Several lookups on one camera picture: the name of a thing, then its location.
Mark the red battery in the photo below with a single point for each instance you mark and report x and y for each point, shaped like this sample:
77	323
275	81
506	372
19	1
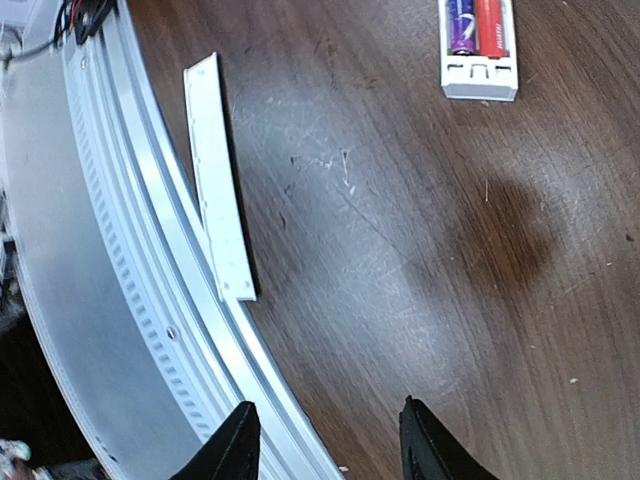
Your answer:
490	29

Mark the white battery cover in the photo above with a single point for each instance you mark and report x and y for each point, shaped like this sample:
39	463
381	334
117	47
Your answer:
216	192

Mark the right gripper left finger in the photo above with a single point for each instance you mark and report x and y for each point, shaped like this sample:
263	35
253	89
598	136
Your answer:
232	452

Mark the white remote control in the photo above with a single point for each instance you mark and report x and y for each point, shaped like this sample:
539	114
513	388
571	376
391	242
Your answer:
476	77

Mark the blue battery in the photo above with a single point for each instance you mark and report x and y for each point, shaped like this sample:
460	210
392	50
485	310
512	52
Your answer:
462	27

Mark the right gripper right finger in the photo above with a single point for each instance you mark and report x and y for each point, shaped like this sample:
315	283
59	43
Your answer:
429	451

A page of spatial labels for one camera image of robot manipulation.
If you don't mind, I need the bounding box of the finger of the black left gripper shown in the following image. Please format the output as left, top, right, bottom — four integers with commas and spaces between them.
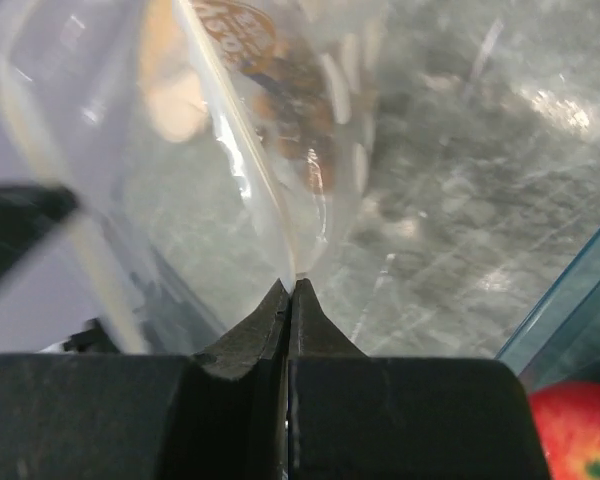
0, 184, 78, 282

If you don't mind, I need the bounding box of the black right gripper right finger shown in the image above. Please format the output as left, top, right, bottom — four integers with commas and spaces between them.
288, 280, 549, 479

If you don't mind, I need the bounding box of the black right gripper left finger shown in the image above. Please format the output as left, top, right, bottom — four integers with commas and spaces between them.
0, 284, 290, 479

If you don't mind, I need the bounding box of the clear polka dot zip bag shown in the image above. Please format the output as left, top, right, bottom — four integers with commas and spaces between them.
0, 1, 386, 354

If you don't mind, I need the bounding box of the red toy apple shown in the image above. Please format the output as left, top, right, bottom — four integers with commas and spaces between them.
529, 381, 600, 480

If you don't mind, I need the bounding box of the longan bunch toy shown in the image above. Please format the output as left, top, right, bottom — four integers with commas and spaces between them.
247, 39, 376, 195

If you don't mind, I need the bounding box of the teal transparent plastic container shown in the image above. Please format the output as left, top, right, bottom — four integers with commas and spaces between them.
497, 228, 600, 392

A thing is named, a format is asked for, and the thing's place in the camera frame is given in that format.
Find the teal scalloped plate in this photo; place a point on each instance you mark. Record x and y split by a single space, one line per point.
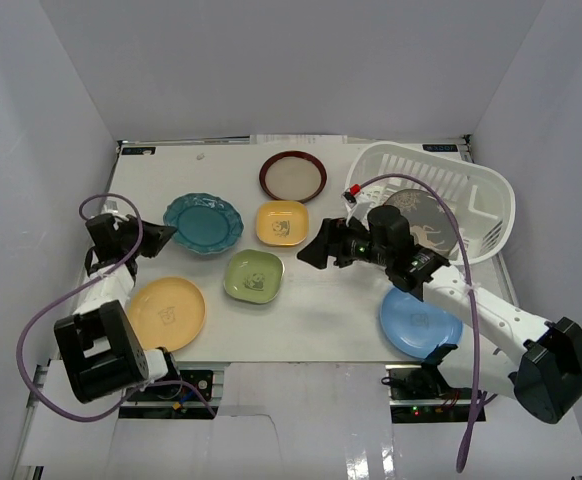
205 224

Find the grey plate with deer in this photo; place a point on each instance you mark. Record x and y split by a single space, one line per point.
429 224

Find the dark red rimmed round plate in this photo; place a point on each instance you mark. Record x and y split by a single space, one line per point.
293 175

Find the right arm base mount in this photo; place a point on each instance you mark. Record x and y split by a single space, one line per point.
418 394

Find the white plastic dish bin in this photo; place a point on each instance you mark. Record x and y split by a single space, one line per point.
482 200

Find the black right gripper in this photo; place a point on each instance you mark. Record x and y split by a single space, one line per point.
317 252

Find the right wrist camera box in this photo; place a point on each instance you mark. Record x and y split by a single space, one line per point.
356 202

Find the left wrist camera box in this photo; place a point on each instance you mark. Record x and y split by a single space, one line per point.
110 207

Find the green square panda dish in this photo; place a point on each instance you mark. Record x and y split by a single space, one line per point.
253 276

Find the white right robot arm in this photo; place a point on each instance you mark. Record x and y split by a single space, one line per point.
541 361

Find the light blue round plate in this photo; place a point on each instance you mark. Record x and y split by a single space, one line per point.
416 328

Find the yellow square panda dish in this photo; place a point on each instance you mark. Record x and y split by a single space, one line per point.
282 223

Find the yellow round plate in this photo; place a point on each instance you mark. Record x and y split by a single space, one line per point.
169 312

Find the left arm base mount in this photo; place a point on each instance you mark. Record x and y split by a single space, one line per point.
177 402

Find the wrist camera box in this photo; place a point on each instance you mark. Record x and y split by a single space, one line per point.
110 207
356 202

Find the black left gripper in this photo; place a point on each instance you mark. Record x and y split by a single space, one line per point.
138 236

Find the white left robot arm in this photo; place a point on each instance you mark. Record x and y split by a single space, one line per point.
100 350

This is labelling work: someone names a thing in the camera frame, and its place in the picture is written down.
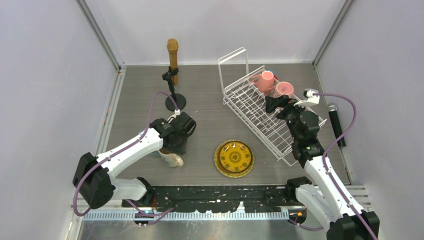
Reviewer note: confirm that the pink plastic cup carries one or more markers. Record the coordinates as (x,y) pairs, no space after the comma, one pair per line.
(264,81)

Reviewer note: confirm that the slotted cable duct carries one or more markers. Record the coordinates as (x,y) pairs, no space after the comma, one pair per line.
(128,215)

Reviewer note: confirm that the left aluminium rail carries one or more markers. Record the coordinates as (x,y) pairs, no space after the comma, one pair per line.
(110,111)

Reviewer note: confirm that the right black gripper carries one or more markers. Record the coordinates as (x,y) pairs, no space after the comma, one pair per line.
(272,102)

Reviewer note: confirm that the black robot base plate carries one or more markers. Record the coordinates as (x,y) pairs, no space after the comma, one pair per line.
(218,198)

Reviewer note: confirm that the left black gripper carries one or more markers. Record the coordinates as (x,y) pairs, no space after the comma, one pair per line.
(181,150)

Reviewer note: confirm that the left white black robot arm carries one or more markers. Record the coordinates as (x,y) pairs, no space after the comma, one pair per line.
(96,177)

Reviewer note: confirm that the white wire dish rack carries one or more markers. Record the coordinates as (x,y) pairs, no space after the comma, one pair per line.
(290,143)

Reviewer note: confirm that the black silver microphone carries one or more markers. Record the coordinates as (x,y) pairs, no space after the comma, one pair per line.
(332,109)

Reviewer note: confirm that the yellow woven bamboo plate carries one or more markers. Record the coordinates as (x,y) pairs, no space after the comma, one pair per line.
(217,165)

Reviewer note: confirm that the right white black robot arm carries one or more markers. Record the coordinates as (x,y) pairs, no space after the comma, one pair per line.
(338,212)

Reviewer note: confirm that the cream floral cup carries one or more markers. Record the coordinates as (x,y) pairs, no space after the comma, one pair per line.
(171,159)

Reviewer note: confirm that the brown microphone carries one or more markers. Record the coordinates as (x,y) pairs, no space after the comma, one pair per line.
(172,48)

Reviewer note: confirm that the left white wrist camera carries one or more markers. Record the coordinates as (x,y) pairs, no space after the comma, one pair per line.
(176,113)

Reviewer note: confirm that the blue patterned bowl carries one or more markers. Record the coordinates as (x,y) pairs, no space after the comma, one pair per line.
(155,154)

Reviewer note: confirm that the pink floral cup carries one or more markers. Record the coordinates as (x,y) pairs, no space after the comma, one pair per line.
(283,88)
----
Brief: For this step, transcribe all the material above exactly and drop the images.

Task answer:
Several lookups on one camera picture: the name of a thing, then its location.
Mark the red battery in the photo below with a single point for each instance you mark and report x and y for each point, shaped like this sample:
77	323
275	81
506	372
19	1
Your answer:
490	29

Mark the white battery cover in the photo above with a single point for each instance you mark and report x and y for each point, shaped like this sample:
39	463
381	334
117	47
Your answer:
216	192

Mark the right gripper left finger in the photo above with a single point for each instance you mark and report x and y for each point, shaped like this sample:
263	35
253	89
598	136
Your answer:
232	452

Mark the white remote control in the photo above with a single point for each instance you mark and report x and y for each point, shaped like this sample:
539	114
513	388
571	376
391	242
Your answer:
476	77

Mark the blue battery in the photo above with a single point for each instance you mark and report x and y for each point, shaped like this sample:
460	210
392	50
485	310
512	52
Your answer:
462	27

Mark the right gripper right finger in the photo above with a single point for each instance you mark and report x and y for each point, shaped like this sample:
315	283
59	43
Your answer:
429	451

A page of spatial labels for one camera image of robot manipulation.
If you don't mind, I need the bounding box of the finger of the black left gripper shown in the following image. Please format the output as left, top, right, bottom — four integers with commas and spaces between them.
0, 184, 78, 282

If you don't mind, I need the bounding box of the black right gripper right finger shown in the image above. Please format the output as left, top, right, bottom — four integers with commas and spaces between them.
288, 280, 549, 479

If you don't mind, I need the bounding box of the black right gripper left finger shown in the image above. Please format the output as left, top, right, bottom — four integers with commas and spaces between them.
0, 284, 290, 479

If you don't mind, I need the bounding box of the clear polka dot zip bag shown in the image above. Please format the output as left, top, right, bottom — four integers with commas and spaces between them.
0, 1, 386, 354

If you don't mind, I need the bounding box of the red toy apple shown in the image above. Please format the output as left, top, right, bottom — four integers with commas and spaces between them.
529, 381, 600, 480

If you don't mind, I need the bounding box of the longan bunch toy shown in the image above. Please format the output as left, top, right, bottom — four integers with commas and spaces between them.
247, 39, 376, 195

If you don't mind, I need the bounding box of the teal transparent plastic container shown in the image above. Please format the output as left, top, right, bottom — four integers with commas and spaces between them.
497, 228, 600, 392

A thing is named, a format is asked for, and the thing's place in the camera frame is given in that format.
Find the teal scalloped plate in this photo; place a point on each instance you mark. Record x and y split by a single space, one line per point.
205 224

Find the grey plate with deer in this photo; place a point on each instance you mark. Record x and y split by a single space, one line per point.
429 224

Find the dark red rimmed round plate in this photo; place a point on each instance you mark. Record x and y split by a single space, one line per point.
293 175

Find the right arm base mount in this photo; place a point on each instance you mark. Record x and y split by a single space, one line per point.
418 394

Find the white plastic dish bin in this photo; place a point on each instance you mark. Record x and y split by a single space, one line per point.
482 200

Find the black right gripper in this photo; place a point on each instance you mark. Record x and y split by a single space, one line per point.
317 252

Find the right wrist camera box in this photo; place a point on each instance you mark. Record x and y split by a single space, one line per point.
356 202

Find the left wrist camera box in this photo; place a point on each instance you mark. Record x and y split by a single space, one line per point.
110 207

Find the green square panda dish in this photo; place a point on each instance you mark. Record x and y split by a single space, one line per point.
253 276

Find the white right robot arm in this photo; place a point on each instance you mark. Record x and y split by a single space, one line per point.
541 361

Find the light blue round plate in this photo; place a point on each instance you mark. Record x and y split by a single space, one line per point.
416 328

Find the yellow square panda dish in this photo; place a point on each instance you mark. Record x and y split by a single space, one line per point.
282 223

Find the yellow round plate in this photo; place a point on each instance you mark. Record x and y split by a single space, one line per point.
169 312

Find the left arm base mount in this photo; place a point on each instance you mark. Record x and y split by a single space, one line per point.
177 402

Find the wrist camera box in this photo; place a point on each instance you mark. Record x and y split by a single space, one line per point.
110 207
356 202

Find the black left gripper in this photo; place a point on each instance you mark. Record x and y split by a single space, one line per point.
138 236

Find the white left robot arm in this photo; place a point on each instance you mark. Record x and y split by a single space, one line per point.
100 350

This is labelling work: someone names a thing in the camera frame, and its place in the picture is written down.
Reviewer note: confirm that the pink plastic cup carries one or more markers. Record the coordinates as (x,y) pairs, no space after the comma, one pair per line.
(264,81)

Reviewer note: confirm that the slotted cable duct carries one or more markers. Record the coordinates as (x,y) pairs, no space after the comma, one pair per line.
(128,215)

Reviewer note: confirm that the left aluminium rail carries one or more markers. Record the coordinates as (x,y) pairs, no space after the comma, one pair per line.
(110,111)

Reviewer note: confirm that the right black gripper carries one or more markers. Record the coordinates as (x,y) pairs, no space after the comma, one pair per line.
(272,102)

Reviewer note: confirm that the black robot base plate carries one or more markers. Record the coordinates as (x,y) pairs, no space after the comma, one pair per line.
(218,198)

Reviewer note: confirm that the left black gripper carries one or more markers. Record the coordinates as (x,y) pairs, no space after the comma, one pair per line.
(181,150)

Reviewer note: confirm that the left white black robot arm carries one or more markers. Record the coordinates as (x,y) pairs, no space after the comma, one pair per line.
(96,177)

Reviewer note: confirm that the white wire dish rack carries one or more markers. Record the coordinates as (x,y) pairs, no space after the comma, one pair per line.
(290,143)

Reviewer note: confirm that the black silver microphone carries one or more markers. Record the coordinates as (x,y) pairs, no space after the comma, one pair per line.
(332,109)

Reviewer note: confirm that the yellow woven bamboo plate carries one or more markers. Record the coordinates as (x,y) pairs, no space after the comma, one pair per line.
(217,165)

Reviewer note: confirm that the right white black robot arm carries one or more markers. Record the coordinates as (x,y) pairs, no space after the comma, one pair per line.
(338,212)

Reviewer note: confirm that the cream floral cup carries one or more markers. Record the coordinates as (x,y) pairs, no space after the comma, one pair per line.
(171,159)

Reviewer note: confirm that the brown microphone carries one or more markers. Record the coordinates as (x,y) pairs, no space after the comma, one pair per line.
(172,48)

Reviewer note: confirm that the left white wrist camera carries one or more markers. Record the coordinates as (x,y) pairs, no space after the comma, one pair per line.
(176,113)

Reviewer note: confirm that the blue patterned bowl carries one or more markers. Record the coordinates as (x,y) pairs, no space after the comma, one pair per line.
(155,154)

Reviewer note: confirm that the pink floral cup carries one or more markers. Record the coordinates as (x,y) pairs, no space after the comma, one pair per line.
(283,88)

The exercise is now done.